> [Material provided]:
○ ○ ○

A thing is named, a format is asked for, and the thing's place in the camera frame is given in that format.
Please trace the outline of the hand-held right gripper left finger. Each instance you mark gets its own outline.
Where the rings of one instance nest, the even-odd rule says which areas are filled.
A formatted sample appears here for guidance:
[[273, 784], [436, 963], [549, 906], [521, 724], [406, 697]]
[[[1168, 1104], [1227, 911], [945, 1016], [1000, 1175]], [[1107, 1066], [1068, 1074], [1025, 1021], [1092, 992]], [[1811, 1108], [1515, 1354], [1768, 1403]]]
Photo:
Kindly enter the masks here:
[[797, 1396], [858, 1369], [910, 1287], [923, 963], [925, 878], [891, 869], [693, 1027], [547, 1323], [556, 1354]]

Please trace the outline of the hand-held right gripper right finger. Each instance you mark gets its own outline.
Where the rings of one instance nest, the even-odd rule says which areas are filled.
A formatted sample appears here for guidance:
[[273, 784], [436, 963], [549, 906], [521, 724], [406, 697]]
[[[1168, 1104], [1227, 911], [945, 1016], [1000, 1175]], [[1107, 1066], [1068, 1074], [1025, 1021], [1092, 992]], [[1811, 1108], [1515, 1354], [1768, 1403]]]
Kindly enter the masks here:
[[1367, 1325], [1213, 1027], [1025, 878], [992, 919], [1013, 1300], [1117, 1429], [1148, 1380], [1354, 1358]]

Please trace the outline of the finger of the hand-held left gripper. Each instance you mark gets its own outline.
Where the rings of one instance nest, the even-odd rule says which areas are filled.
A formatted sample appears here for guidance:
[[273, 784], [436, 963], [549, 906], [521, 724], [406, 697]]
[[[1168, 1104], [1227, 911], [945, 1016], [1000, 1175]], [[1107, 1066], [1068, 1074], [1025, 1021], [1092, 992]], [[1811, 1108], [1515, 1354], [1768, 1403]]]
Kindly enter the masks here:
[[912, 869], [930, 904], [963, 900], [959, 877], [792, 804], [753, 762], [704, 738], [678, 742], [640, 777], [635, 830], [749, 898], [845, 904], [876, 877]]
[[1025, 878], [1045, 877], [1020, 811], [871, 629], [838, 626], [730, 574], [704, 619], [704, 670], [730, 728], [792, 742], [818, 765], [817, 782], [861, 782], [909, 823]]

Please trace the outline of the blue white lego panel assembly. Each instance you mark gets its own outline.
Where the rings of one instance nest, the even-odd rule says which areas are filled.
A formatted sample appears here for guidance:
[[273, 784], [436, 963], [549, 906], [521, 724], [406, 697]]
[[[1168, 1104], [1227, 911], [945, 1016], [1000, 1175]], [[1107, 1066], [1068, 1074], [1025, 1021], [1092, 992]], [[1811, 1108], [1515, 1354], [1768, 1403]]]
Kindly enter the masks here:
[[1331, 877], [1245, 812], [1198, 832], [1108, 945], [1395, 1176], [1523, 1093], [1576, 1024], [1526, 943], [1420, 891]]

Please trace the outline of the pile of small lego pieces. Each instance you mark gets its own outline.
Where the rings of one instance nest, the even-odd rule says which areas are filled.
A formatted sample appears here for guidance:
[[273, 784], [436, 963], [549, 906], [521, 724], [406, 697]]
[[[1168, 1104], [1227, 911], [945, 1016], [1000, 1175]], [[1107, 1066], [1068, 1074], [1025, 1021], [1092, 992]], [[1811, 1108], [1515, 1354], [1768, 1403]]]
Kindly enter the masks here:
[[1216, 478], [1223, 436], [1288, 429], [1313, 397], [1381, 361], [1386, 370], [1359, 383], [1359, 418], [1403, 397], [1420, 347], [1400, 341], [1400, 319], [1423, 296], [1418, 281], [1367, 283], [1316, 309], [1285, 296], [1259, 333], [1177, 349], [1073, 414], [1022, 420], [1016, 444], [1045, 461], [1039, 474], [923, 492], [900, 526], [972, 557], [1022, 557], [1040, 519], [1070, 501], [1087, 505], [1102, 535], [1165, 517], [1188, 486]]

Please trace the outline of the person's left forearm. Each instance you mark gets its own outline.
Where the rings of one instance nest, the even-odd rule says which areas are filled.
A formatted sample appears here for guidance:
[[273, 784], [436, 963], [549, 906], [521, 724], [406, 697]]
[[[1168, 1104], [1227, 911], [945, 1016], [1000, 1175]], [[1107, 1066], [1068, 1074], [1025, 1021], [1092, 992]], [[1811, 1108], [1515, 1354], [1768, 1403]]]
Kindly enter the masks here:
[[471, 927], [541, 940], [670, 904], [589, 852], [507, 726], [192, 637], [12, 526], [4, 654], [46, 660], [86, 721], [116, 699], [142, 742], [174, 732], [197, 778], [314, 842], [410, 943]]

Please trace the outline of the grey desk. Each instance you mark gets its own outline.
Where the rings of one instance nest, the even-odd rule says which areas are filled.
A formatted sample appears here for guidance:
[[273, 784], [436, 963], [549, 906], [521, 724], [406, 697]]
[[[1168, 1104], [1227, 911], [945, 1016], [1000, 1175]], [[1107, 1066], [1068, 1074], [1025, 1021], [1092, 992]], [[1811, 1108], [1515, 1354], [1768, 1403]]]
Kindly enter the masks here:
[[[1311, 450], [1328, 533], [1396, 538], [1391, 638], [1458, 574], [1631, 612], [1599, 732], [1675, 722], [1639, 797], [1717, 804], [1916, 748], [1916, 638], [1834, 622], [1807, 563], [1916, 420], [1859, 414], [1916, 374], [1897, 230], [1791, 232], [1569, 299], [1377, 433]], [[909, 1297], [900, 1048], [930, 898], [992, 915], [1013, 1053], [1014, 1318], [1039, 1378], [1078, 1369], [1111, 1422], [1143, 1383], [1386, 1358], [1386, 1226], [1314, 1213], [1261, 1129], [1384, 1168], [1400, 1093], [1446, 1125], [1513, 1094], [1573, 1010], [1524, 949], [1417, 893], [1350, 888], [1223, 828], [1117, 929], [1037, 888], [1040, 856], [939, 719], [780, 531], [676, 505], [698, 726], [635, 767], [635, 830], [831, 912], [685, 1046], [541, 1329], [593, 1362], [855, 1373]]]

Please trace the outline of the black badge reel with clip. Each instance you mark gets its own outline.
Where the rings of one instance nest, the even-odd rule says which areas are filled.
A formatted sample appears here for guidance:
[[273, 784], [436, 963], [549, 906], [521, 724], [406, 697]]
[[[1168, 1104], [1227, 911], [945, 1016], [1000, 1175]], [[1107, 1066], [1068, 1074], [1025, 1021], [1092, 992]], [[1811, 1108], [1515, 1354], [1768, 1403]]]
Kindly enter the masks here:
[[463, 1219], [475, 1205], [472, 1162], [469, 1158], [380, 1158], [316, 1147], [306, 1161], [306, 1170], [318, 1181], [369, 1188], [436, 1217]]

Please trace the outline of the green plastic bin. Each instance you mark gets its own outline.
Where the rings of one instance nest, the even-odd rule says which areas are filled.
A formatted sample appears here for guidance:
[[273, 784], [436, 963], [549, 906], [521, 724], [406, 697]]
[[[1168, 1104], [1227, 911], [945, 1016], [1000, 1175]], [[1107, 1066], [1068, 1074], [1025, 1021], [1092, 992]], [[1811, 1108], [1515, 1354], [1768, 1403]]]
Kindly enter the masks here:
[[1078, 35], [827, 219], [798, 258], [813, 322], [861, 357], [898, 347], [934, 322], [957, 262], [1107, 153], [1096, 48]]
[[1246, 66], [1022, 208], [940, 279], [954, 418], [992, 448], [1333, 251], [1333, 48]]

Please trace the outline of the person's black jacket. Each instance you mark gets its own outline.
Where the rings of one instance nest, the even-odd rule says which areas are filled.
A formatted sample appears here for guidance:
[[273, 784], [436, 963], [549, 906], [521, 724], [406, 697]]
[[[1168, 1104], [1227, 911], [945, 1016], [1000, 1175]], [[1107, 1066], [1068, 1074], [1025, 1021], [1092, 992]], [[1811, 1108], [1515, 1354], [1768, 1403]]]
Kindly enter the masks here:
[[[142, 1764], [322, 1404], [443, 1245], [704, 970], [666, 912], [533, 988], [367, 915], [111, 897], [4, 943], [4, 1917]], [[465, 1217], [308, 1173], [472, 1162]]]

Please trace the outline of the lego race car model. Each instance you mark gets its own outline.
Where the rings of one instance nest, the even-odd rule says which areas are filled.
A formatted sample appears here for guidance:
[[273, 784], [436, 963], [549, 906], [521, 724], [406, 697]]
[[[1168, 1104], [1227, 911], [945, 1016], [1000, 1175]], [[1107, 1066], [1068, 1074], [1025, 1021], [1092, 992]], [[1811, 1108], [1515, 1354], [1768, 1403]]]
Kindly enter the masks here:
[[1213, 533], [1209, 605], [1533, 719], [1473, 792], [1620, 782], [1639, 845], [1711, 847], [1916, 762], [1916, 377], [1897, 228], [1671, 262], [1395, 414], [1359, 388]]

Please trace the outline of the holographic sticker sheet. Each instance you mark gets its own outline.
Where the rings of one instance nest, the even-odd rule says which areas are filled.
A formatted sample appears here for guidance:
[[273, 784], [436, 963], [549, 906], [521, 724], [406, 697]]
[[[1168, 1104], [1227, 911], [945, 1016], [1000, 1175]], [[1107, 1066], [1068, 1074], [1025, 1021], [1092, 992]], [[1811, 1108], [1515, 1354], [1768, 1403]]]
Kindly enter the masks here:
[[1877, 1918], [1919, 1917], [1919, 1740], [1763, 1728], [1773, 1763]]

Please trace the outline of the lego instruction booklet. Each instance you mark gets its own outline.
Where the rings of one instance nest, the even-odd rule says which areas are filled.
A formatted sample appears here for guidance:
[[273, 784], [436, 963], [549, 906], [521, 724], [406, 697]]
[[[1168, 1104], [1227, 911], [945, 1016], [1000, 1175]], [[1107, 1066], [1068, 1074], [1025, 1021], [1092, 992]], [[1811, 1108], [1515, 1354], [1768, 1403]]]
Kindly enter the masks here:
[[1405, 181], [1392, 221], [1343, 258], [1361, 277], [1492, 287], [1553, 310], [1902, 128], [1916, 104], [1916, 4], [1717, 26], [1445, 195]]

○ ○ ○

> [Directions]:
Lines from the entries that contain the string "held" are what must be copied.

> [Answer to this problem]:
Please trace the outline of the hand-held right gripper left finger. Each instance you mark gets its own outline.
Please trace the outline of the hand-held right gripper right finger. Each instance you mark gets its own outline.
Please trace the outline of the finger of the hand-held left gripper. Each instance you mark gets its own outline.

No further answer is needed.